Funding will also tighten as banks ramp up credit extensions.
Banks in the Philippines which have been gradually stepping up lending activities in support of the government’s ongoing infrastructure drive are at risk of contracting capital ratios, according to Moody’s Investors Service.
“Capital ratios will decline due to fast loan growth, but the banks’ ability to raise external capital will limit capital erosion,” Moody’s said in a statement.
The Philippine shares second place ranking with Thailand as the ASEAN country with the highest Common Equity Tier 1 ratios at 14.7% as of September 2017, according to data from S&P Global Market Intelligence. Capitalisation provides a good level of protection against growing downside risks such as those brought about by US-China trade dispute.
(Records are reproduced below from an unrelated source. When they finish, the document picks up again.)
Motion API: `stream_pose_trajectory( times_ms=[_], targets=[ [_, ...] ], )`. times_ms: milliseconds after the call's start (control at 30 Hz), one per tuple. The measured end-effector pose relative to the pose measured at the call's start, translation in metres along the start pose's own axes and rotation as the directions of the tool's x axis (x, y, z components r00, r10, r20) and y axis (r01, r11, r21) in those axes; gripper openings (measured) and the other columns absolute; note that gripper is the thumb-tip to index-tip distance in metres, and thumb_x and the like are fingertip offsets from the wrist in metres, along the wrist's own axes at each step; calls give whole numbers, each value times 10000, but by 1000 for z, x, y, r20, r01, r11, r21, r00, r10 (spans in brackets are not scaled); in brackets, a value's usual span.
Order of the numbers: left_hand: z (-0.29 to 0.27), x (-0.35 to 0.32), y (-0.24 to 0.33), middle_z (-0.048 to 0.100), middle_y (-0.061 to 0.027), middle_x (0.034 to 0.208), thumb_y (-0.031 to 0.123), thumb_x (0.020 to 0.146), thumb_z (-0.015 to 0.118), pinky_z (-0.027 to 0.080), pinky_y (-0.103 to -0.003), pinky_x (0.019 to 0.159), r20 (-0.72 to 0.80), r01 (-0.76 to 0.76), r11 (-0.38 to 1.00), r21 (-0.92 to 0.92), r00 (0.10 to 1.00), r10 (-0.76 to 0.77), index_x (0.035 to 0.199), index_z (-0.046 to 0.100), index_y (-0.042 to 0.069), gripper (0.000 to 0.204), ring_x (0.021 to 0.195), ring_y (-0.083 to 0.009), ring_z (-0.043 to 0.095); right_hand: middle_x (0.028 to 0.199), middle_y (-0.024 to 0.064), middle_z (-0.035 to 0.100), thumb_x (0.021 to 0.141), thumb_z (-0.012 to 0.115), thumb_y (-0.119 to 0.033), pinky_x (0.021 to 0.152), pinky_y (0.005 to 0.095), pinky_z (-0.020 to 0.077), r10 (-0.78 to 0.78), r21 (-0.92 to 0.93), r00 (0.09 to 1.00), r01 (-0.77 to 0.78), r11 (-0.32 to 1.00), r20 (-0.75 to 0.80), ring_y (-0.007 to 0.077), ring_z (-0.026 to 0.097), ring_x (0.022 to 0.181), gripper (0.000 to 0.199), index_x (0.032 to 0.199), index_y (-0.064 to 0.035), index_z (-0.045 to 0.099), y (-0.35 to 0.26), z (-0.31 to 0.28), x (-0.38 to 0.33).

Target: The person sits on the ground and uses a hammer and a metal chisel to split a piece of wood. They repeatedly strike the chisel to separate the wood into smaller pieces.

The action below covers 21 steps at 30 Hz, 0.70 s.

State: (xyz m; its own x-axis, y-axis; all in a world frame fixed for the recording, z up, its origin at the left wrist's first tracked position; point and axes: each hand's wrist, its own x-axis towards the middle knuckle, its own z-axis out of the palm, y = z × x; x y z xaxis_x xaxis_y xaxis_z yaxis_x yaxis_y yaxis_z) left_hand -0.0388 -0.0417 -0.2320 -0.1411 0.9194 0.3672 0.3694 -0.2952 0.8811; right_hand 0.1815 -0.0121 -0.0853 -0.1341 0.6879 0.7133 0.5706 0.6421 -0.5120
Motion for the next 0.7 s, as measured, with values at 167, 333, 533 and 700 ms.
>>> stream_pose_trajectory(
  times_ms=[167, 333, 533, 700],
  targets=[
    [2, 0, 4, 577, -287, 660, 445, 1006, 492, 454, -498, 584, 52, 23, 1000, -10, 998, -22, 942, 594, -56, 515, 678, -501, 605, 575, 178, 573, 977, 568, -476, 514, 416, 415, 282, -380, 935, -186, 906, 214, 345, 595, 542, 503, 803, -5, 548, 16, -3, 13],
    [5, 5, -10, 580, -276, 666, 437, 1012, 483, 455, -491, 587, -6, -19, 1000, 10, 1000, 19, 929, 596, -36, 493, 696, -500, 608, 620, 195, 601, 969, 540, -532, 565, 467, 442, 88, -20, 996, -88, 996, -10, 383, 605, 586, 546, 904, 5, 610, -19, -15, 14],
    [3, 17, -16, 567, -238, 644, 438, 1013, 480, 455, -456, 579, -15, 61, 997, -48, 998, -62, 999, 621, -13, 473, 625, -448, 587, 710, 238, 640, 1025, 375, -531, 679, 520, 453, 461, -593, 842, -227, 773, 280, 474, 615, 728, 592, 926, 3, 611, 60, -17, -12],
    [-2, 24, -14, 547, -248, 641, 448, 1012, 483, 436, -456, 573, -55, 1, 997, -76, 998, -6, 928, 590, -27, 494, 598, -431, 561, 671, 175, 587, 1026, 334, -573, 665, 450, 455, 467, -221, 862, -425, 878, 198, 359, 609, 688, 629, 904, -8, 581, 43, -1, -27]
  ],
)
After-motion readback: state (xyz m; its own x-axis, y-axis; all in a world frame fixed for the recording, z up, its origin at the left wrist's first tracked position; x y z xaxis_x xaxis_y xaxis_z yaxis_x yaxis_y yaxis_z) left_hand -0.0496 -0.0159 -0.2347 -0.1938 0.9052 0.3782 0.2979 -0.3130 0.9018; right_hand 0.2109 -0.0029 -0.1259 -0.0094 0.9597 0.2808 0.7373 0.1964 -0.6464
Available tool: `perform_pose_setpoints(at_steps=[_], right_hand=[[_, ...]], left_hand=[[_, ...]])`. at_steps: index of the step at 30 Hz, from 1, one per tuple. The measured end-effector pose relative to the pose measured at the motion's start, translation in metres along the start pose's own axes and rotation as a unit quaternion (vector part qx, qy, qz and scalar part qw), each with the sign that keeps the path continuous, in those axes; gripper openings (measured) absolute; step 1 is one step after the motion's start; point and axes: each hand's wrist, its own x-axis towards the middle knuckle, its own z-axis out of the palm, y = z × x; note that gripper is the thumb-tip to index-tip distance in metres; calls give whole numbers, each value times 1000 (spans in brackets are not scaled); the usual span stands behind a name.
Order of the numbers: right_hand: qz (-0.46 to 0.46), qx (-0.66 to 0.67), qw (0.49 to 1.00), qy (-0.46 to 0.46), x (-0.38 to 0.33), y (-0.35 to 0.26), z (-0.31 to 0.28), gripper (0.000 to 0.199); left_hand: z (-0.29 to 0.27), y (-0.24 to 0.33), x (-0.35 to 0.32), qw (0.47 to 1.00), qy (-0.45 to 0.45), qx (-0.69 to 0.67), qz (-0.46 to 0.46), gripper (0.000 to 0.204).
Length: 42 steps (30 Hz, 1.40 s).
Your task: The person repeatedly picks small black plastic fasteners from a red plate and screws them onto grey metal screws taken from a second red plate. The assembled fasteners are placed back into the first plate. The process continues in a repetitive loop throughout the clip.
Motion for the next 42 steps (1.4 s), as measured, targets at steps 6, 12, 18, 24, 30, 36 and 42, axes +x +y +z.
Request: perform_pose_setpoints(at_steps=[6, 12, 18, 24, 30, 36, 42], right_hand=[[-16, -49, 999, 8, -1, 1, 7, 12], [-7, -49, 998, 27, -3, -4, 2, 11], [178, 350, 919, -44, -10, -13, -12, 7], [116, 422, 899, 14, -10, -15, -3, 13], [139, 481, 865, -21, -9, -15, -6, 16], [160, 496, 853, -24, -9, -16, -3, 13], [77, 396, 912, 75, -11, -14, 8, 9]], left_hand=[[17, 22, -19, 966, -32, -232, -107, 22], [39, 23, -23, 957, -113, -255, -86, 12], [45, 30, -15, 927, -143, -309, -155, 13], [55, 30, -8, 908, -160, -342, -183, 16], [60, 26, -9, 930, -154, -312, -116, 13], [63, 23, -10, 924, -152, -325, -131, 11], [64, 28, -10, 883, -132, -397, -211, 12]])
“Consequently, the capital ratios of Philippine banks will remain among the highest in Asia and will continue to be a key credit strength,” the firm added.
Funding would also tighten due to rapid loan growth which is expected to settle in the mid-teens for the full year period, cautioned Moody’s. However, profitability will improve as a result of rising interest rates and the operating environment will remain largely supportive.
“Because a large share of Philippine banks’ deposits comprise current and savings accounts, which tend to be relatively insensitive to changes in overall interest rates, funding costs will not rise as fast as lending rates even as term deposit rates will see a sharp increase. The result will be wider margins,” added Moody’s.